*EXERCISE DESCRIPTION*. If a line appears in the data below, it must appear in your answer exactly as given.

*DATASET EXCERPT*.
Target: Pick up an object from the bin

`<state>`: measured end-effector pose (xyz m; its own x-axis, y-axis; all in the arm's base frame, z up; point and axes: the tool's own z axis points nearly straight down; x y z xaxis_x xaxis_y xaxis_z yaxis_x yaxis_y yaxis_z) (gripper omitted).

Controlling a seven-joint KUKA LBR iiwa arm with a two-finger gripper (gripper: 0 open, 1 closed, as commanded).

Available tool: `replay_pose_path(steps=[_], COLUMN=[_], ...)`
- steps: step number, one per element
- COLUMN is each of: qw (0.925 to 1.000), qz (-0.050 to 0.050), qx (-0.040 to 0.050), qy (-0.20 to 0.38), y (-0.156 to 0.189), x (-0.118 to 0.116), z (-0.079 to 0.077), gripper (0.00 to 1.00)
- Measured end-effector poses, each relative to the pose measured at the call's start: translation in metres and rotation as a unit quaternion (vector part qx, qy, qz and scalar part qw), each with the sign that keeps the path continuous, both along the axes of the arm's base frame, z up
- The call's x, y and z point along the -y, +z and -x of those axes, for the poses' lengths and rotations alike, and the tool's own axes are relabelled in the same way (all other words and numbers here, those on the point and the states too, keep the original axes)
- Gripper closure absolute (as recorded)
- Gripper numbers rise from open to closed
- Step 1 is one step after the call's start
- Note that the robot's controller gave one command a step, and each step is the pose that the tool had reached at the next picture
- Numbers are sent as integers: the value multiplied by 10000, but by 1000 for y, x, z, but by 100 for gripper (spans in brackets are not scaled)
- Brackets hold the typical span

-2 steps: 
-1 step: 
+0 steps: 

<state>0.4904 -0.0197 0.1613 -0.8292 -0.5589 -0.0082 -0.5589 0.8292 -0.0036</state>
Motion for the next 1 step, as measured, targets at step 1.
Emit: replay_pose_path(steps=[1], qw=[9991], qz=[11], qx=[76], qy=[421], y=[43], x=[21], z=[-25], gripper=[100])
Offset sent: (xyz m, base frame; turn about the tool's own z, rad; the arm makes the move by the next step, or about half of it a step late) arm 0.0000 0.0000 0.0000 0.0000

*FINAL ANSWER*.
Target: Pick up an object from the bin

`<state>`: measured end-effector pose (xyz m; its own x-axis, y-axis; all in the arm's base frame, z up; point and axes: the tool's own z axis points nearly straight down; x y z xaxis_x xaxis_y xaxis_z yaxis_x yaxis_y yaxis_z) (gripper omitted).

Controlling a seven-joint KUKA LBR iiwa arm with a two-finger gripper (gripper: 0 open, 1 closed, as commanded).

Available tool: `replay_pose_path(steps=[_], COLUMN=[_], ...)`
- steps: step number, one per element
- COLUMN is each of: qw (0.925 to 1.000), qz (-0.050 to 0.050), qx (-0.040 to 0.050), qy (-0.20 to 0.38), y (-0.156 to 0.189), x (-0.118 to 0.116), z (-0.079 to 0.077), gripper (0.00 to 1.00)
- Measured end-effector poses, each relative to the pose measured at the call's start: translation in metres and rotation as a unit quaternion (vector part qx, qy, qz and scalar part qw), each with the sign that keeps the path continuous, both along the axes of the arm's base frame, z up
- The call's x, y and z point along the -y, +z and -x of those axes, for the poses' lengths and rotations alike, and the tool's own axes are relabelled in the same way (all other words and numbers here, those on the point and the states too, keep the original axes)
- Gripper closure absolute (as recorded)
- Gripper numbers rise from open to closed
- Step 1 is one step after the call's start
- Note that the robot's controller gave one command a step, and each step is the pose that the tool had reached at the next picture
- Numbers are sent as integers: the value multiplied by 10000, but by 1000 for y, x, z, but by 100 for gripper (spans in brackets are not scaled)
- Brackets hold the typical span

-2 steps: 
-1 step: 
+0 steps: 

<state>0.4904 -0.0197 0.1613 -0.8292 -0.5589 -0.0082 -0.5589 0.8292 -0.0036</state>
Motion for the next 1 step, as measured, targets at step 1.
Emit: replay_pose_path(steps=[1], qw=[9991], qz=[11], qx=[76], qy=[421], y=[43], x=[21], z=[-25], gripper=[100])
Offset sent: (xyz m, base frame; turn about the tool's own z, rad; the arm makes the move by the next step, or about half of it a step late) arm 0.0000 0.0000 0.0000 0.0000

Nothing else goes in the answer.